With VPC, it was straightforward to get connectivity between the virtual PC and the host. But, I couldn't understand why I wasn't even able to ping between the virtual node and the host. It turns out that it's not nearly as easy as you'd think. This is what I had to do:
- Create a loopback adapter as described in this KB article.
- Create a new virtual network attached to the loopback adapter.
- That gets connectivity between the virtual server and the host, but now you can't connect to the rest of your network.
John Howard suggests setting up Internet Connection Sharing, but the default ICS wants to set up a private network on 192.168.0.XXX, and that sub net is already in use for my normal internal network.
- Rather that try to figure out how to change that, I chose instead to configure a network bridge.
- However, when I selected the loopback adapter and the wireless adapter and created a bridge, I lost connectivity from the laptop. I couldn't even pull an IP from the DHCP server.
- It turns out that many notebook wireless adapters don't go into promiscuous mode normally. This Win XP Network Bridge article held the answer.

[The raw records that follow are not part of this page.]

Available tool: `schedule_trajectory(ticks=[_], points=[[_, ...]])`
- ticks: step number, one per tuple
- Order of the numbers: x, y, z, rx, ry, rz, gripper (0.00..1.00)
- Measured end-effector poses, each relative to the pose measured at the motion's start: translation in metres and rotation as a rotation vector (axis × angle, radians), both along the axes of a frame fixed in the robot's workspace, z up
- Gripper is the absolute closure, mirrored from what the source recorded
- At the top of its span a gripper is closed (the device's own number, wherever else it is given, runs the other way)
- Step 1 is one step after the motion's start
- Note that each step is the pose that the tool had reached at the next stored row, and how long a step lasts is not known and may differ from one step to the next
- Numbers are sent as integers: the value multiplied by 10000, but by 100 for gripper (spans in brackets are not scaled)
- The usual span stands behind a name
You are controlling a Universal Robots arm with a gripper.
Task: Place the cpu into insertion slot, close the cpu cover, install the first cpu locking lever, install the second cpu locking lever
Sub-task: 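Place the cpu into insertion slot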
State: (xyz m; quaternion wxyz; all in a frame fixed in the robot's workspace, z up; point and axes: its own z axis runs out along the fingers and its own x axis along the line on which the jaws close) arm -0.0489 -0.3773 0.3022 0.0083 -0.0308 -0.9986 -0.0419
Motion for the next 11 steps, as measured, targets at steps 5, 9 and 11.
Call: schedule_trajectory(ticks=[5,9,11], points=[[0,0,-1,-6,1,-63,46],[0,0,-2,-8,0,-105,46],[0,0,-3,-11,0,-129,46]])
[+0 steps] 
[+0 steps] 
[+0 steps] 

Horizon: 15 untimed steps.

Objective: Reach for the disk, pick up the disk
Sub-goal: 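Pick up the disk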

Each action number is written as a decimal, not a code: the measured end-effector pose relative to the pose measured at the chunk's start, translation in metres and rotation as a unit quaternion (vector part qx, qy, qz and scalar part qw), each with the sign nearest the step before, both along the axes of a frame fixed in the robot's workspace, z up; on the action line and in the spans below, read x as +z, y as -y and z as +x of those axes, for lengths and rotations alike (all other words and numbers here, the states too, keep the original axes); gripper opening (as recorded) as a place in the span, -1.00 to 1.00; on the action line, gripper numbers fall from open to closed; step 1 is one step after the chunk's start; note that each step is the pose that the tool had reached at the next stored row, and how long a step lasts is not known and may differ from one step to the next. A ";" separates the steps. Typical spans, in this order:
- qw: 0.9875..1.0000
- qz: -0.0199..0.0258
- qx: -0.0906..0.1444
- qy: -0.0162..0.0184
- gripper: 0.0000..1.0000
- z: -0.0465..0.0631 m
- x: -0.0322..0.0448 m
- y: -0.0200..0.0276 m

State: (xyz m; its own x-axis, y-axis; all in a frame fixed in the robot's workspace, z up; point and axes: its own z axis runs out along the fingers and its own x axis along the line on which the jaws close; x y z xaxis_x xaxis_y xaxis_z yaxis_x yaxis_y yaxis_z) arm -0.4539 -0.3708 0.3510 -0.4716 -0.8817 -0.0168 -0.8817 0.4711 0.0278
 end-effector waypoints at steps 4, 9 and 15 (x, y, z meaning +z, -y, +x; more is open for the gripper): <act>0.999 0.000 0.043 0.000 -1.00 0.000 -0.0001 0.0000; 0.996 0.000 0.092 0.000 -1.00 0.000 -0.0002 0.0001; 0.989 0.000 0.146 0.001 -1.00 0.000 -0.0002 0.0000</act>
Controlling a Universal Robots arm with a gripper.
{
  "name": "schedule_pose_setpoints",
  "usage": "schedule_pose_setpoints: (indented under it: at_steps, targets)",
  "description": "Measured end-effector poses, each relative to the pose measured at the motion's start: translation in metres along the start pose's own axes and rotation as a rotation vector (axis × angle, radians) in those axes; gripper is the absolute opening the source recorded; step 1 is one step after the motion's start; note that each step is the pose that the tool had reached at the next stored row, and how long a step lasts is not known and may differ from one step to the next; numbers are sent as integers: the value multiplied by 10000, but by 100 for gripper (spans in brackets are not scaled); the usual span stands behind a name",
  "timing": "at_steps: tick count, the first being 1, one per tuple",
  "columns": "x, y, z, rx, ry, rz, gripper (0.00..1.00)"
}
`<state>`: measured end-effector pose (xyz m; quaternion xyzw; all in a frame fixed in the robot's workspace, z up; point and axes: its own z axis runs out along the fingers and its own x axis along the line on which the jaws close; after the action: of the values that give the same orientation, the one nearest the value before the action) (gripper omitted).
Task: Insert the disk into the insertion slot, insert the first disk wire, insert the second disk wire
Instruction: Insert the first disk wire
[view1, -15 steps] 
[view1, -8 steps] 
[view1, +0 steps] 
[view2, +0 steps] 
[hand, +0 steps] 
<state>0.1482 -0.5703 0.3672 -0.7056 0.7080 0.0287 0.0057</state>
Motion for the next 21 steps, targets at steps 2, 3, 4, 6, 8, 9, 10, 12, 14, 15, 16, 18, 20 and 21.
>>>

- Force the adapter into compatibility mode using "netsh bridge set a # e"
Now, both my notebook host and the virtual server see both the internal network and each other.
UPDATE: I was wrong. It looks like the network bridge won't work in this case. The virtual network refuses to show any of the bridged adapters in the 'Network adapter on physical computer' combo box.
I'll have to move the internal network to 192.168.1.XXX so that I can use ICS.